Ortiz stated, “Biomonitoring is the next logical, critical step for us to take in addressing threats to public health. Our technology and science at this time in history offer us the tools to identify environmental agents so that we can craft the best public health strategy to enable a better quality of life. It is my hope that this research can lead to more deliberate decision making as we tackle chronic diseases and cancers that are pervasively and frighteningly invading our families and personal lives.”
This past summer public hearings on the implementation of the California Biomonitoring Program were held in Oakland.
Nowhere is the need for biomonitoring trials as great as in Bayview Hunters Point where the nine-member Black Caucus of the California Legislature found one of the highest overall death rates and infant mortality rates for Blacks in the state.
UCSF researcher, Dr. Kevin Grumbach stated in a June 9, 1997, Chronicle article, “Bayview Hunters Point residents have reason to be concerned about the effect the environment is having on their health,” noting that of 39 pollutants measured by the Bay Area Air Quality Management District in San Francisco neighborhoods, the highest concentrations – 20 pollutants – were found in Bayview Hunters Point.
In June of 1997, Grumbach and Dr.
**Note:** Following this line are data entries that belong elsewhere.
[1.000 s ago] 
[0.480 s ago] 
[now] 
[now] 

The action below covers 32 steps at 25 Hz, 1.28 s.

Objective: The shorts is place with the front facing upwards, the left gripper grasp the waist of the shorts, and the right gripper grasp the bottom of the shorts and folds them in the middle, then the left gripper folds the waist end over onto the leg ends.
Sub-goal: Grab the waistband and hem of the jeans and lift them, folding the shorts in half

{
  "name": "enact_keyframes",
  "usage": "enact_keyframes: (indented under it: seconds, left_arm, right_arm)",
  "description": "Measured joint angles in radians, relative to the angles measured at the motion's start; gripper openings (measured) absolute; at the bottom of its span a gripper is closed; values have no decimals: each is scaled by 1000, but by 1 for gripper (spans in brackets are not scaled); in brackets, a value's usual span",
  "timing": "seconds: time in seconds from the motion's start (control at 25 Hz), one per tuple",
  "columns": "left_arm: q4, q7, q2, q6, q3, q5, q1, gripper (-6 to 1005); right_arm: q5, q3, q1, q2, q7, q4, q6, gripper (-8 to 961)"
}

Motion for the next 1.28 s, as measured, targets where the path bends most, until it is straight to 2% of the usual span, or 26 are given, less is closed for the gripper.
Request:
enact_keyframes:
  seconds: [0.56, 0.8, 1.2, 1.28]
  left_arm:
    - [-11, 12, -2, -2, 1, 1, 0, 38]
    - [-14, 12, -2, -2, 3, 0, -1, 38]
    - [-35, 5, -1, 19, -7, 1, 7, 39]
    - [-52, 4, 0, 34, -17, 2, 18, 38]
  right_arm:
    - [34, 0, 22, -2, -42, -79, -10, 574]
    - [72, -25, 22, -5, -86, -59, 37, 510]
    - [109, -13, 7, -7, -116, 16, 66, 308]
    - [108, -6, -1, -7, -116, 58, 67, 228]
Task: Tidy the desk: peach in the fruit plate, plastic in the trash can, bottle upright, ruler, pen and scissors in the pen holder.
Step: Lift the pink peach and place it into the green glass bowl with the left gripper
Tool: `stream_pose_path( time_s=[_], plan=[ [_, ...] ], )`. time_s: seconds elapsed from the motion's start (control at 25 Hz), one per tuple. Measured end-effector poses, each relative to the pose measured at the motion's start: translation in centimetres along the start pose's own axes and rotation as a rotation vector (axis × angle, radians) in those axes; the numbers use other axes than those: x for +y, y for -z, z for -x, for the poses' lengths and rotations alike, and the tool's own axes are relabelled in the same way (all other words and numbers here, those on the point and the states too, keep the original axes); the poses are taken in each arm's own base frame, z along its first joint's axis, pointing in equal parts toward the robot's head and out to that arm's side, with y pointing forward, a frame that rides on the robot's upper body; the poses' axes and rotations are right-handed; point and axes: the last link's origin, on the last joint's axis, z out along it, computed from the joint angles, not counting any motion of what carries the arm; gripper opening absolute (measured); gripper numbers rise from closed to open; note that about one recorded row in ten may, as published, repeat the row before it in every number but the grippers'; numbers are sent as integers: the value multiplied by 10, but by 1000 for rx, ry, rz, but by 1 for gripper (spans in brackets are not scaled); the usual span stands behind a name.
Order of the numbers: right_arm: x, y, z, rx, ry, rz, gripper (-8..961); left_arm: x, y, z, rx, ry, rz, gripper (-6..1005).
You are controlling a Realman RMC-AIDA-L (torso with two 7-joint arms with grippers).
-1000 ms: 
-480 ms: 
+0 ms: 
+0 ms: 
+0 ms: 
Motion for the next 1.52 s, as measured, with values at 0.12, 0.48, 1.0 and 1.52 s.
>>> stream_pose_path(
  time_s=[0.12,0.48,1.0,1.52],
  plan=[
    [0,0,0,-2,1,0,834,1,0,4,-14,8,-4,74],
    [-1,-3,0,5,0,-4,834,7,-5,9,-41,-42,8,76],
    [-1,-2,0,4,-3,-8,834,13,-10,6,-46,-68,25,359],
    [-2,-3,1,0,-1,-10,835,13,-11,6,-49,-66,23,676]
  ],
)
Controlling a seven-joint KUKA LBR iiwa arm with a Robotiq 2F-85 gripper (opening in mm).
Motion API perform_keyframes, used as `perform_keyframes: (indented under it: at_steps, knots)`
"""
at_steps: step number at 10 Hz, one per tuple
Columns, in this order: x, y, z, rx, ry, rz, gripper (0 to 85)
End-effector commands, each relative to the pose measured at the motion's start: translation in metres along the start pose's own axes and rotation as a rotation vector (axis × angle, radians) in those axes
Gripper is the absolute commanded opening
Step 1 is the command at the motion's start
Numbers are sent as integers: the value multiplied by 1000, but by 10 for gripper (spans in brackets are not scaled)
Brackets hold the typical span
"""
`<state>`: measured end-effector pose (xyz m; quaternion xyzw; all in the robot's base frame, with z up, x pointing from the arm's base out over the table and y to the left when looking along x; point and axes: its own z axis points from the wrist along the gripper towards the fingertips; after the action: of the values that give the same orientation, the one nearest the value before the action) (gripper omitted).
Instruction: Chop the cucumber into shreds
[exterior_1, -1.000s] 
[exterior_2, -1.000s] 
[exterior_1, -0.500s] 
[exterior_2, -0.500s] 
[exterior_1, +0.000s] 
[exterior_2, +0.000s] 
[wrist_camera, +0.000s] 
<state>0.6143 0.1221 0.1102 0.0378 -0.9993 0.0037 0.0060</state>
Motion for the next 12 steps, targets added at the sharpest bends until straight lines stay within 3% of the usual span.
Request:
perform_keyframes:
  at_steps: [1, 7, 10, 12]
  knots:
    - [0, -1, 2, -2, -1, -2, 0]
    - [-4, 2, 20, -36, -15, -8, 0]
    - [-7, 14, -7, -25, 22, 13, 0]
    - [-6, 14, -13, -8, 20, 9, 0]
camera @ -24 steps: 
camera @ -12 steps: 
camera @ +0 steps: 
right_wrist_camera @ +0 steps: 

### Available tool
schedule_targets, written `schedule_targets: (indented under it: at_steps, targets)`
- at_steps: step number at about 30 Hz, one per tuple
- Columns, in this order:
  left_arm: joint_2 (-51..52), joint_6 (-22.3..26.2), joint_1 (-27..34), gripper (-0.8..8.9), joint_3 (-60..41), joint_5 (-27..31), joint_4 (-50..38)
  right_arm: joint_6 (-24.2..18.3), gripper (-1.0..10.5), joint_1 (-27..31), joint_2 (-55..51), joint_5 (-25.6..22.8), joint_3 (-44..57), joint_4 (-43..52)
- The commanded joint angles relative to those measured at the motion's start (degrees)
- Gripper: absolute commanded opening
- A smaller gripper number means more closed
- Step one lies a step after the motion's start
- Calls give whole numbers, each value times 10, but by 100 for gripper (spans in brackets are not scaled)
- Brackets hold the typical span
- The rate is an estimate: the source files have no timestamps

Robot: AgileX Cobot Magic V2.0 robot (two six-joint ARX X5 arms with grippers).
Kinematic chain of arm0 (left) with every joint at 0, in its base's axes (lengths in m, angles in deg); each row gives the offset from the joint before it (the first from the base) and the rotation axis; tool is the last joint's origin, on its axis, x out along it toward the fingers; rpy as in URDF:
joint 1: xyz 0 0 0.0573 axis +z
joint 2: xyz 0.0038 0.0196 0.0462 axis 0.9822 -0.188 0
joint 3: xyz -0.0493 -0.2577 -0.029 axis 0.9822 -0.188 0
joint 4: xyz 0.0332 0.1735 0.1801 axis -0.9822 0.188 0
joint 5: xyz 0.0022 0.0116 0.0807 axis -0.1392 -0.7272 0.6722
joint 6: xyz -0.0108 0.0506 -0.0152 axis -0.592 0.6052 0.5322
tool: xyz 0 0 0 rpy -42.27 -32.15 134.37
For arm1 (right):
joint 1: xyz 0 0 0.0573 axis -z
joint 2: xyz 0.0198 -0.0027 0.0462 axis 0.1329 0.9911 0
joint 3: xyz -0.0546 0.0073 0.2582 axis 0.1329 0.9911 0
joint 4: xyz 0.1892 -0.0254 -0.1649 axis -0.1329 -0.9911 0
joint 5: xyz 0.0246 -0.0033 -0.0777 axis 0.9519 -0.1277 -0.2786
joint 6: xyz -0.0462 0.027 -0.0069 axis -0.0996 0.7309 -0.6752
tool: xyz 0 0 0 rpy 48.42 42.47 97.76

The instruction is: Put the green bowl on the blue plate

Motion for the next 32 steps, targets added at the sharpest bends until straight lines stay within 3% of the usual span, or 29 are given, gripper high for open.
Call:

Tomas Aragon of the Department of Public Health released the findings of an analysis of DPH records which found that hospitalization rates for asthma, emphysema and congestive heart failure in Bayview Hunters Point were 138 per 10,000 compared to a statewide average of 37 per 10,000. Rates for hospitalization and premature death for children were found to be markedly higher in Bayview Hunters Point.
Grumbach noted BVHP contains four times as many toxins as any other city neighborhood, had 700 hazardous waste material facilities, 325 underground petroleum storage tanks and two Superfund sites, including the Hunters Point Naval Shipyard. He called the environment “the smoking gun.”
Health Director Dr. Mitchell Katz testified to the Board of Supervisors in support of citing the CT peaker plants in southeast San Francisco in October of 2007. Additionally, Katz opposed a temporary halt to grading and construction activities at Lennar’s Parcel A construction site, stating in a powerpoint presentation to a July 2007 public hearing of the Board of Supervisors and, again, to an October 2007 hearing of the Board of Education that “dust exposure does not cause asthma.”
Clearly refuting Dr. Katz’s opinion, the California Air Resources Board released a report in March of this year which attributed the excess burden of disease seen in West Oakland residents to “diesel particulates” from vehicles, construction dust and industry at the Port of Oakland. In response, the Alameda County health director asked the Port to assume responsibility for the adverse impact of its activities on over 1 million people living adjacent to it.
In a similar action in Fresno this year, the Air Resources Board approved a plan to clamp down on airborne dust, smoke and soot, which it describes as “microscopic pollution particles linked to thousands of early deaths in the San Joaquin Valley every year.”